Show HN: Regex Derivatives (Brzozowski Derivatives) (opens in new tab)

(github.com)

103 pointsc0nstantine3y ago35 comments

A Python sketch of a regex engine in less than 150 lines of code

35 comments

20 comments · 8 top-level

SomeoneOnTheWeb3y ago· 5 in thread

IIRC, that's what the Rust regex engine[1] currently uses

[1] https://github.com/rust-lang/regex

burntsushi3y ago

As the sibling commenter said, indeed, the regex crate does not use derivatives. If you wouldn't mind, could you share what led you to that conclusion? I'd love to fix it!

I am at least currently not aware of any "production" and "general purpose" regex engine that is built on derivatives. And I'm not really sure how you'd build one. The biggest hurdle you'd have to over come as far as I can tell is that derivatives are usually used to build a DFA. In this case, the OP does matching while taking the derivative simultaneously. My guess is that you'll run into problems doing that which huge character classes, which are easy to get when Unicode is enabled.

Whether "production" and "general purpose" are the same as "practical" is unclear. To put away the vague words, my understanding is that with derivatives, you'll either get slow match times or slow compilation times. (To the point where "slow" becomes enough to notice and be a problem.)

With that said, the world is full of experts saying you can't do something. What I'm trying to say here is that there are some challenges I've faced in the course of building a regex engine that I simply don't know how I'd address with derivatives.

Another thing worth considering here is the match semantics of the regex. I haven't had time yet to try this particular matcher, but when I do, I'd check for how alternations are matched. For example, what does 'samwise|sam' match in the haystack 'samwise'? Either answer is correct, but one is typically found in POSIX engines and the other found in Perl-like engines. Can derivatives implement either?

It's also worth noting that I am not an expert on regex derivatives. I've never actually build a derivative oriented matcher. If I had, I'm sure I could be a lot more specific with my criticisms. :-)

osaariki3y ago

We built the new engine behind .NET's RegexOptions.NonBacktracking with derivatives. We will have a paper at PLDI this year on the work that went into that.

PCRE semantics was indeed the big thing that required new techniques. Basically, you have to modify the derivation function such that the derivatives model what paths through the pattern a backtracking engine would consider before stopping at the current position.

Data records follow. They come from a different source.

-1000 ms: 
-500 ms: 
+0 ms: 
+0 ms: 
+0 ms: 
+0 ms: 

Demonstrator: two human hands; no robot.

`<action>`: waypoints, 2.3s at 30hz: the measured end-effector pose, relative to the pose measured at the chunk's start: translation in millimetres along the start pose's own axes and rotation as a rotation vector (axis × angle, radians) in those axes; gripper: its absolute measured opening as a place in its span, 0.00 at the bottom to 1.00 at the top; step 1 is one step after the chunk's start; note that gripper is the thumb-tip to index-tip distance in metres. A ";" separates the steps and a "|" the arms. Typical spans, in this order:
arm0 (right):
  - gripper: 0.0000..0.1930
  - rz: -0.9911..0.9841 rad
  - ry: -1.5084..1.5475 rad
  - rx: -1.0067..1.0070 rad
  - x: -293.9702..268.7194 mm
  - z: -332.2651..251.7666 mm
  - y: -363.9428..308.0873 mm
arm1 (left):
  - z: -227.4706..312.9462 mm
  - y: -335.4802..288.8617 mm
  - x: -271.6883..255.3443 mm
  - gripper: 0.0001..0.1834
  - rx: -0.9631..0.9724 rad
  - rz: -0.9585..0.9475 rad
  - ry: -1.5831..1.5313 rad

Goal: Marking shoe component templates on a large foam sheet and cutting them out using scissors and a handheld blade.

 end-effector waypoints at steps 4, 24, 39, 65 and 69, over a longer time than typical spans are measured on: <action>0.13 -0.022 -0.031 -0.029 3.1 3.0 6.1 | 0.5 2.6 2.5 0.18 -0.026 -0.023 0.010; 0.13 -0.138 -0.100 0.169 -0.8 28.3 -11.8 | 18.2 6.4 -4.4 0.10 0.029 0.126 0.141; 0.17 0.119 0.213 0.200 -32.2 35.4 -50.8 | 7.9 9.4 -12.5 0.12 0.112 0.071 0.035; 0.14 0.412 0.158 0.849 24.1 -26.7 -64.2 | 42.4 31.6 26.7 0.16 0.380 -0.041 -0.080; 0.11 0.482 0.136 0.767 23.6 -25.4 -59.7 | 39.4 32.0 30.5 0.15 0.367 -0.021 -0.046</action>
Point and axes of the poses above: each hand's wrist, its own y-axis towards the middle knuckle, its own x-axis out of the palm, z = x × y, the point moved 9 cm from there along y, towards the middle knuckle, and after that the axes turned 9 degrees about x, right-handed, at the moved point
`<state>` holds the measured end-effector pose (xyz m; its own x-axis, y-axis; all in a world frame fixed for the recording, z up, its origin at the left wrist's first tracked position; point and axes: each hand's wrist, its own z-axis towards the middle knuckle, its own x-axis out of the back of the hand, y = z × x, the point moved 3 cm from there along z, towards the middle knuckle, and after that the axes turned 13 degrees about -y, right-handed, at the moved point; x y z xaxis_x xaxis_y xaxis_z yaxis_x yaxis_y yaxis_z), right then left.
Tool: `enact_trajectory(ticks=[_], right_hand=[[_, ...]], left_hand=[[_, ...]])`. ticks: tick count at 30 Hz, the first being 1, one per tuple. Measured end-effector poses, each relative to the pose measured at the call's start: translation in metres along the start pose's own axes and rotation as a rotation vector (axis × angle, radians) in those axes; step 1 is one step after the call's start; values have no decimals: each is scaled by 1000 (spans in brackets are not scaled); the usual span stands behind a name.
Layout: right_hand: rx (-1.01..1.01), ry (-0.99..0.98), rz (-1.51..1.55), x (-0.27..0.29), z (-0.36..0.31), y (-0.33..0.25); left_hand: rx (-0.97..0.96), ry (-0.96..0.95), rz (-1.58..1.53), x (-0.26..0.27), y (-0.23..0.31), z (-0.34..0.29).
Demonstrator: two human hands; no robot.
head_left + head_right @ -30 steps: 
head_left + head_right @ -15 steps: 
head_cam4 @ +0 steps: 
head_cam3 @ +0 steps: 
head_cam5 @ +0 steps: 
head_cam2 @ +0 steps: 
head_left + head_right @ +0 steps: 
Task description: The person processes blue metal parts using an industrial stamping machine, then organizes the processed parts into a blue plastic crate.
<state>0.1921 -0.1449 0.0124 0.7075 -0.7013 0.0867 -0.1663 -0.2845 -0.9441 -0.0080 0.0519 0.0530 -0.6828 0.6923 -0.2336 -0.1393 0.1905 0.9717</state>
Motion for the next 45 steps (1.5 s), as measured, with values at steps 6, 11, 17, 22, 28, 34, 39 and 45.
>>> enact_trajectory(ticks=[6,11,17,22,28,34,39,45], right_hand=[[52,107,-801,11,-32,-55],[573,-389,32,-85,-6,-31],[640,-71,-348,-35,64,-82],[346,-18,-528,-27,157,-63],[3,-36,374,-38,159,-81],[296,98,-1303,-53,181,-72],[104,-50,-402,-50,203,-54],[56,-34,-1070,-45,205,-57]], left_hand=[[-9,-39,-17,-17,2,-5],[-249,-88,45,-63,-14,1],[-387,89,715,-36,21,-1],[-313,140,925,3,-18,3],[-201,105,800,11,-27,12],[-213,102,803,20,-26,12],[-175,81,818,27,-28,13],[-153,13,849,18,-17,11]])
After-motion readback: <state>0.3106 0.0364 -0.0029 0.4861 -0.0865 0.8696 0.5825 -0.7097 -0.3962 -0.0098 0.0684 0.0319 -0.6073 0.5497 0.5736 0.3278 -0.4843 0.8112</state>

The big thing derivatives buys you is the ability to apply rewrite rules lazily during the construction. For example, when we can prove that a regex R subsumes a regex T, then an alternation R|T can be rewritten to just R, since T is already included in it. These kinds of rewrites often result in the DFA that gets constructed being minimal or close to so. Of course, you do pay somewhat for the machinery to do this, so best-case construction times suffer compared to in traditional NFA+lazy-DFA engines like RE2 or Rust's, but a larger class of patterns get to stay in the DFA world with derivatives.

I hope our work ignites a new interest in regex matching with derivatives. I believe the ability to apply these syntactic rewrites on-the-fly is really powerful and I'd love to see how far folks like you with extensive experience in optimizing regex matchers can take this.

1 more reply

Drup3y ago

ocaml-re[1] uses a derivative-style construction to lazily build a DFA. The general idea is to use something similar to Owens et al's DFA construction, but doing it inline with some caching, to compile lazily (and building a thomson-like automaton, for group capture). In practice, it is fairly fast, although not as optimized as the Rust crate. :) Derivatives supports several match semantics very easily (ocaml-re does longest, shortest, greedy, non-greedy, first). It indeed doesn't handle unicode matching though (it's possible, there is a prototype implem, but nobody took the time to push it through). Note that it's not difficult to (lazily or not) build a NFA using derivatives as well (with Antimirov's construction).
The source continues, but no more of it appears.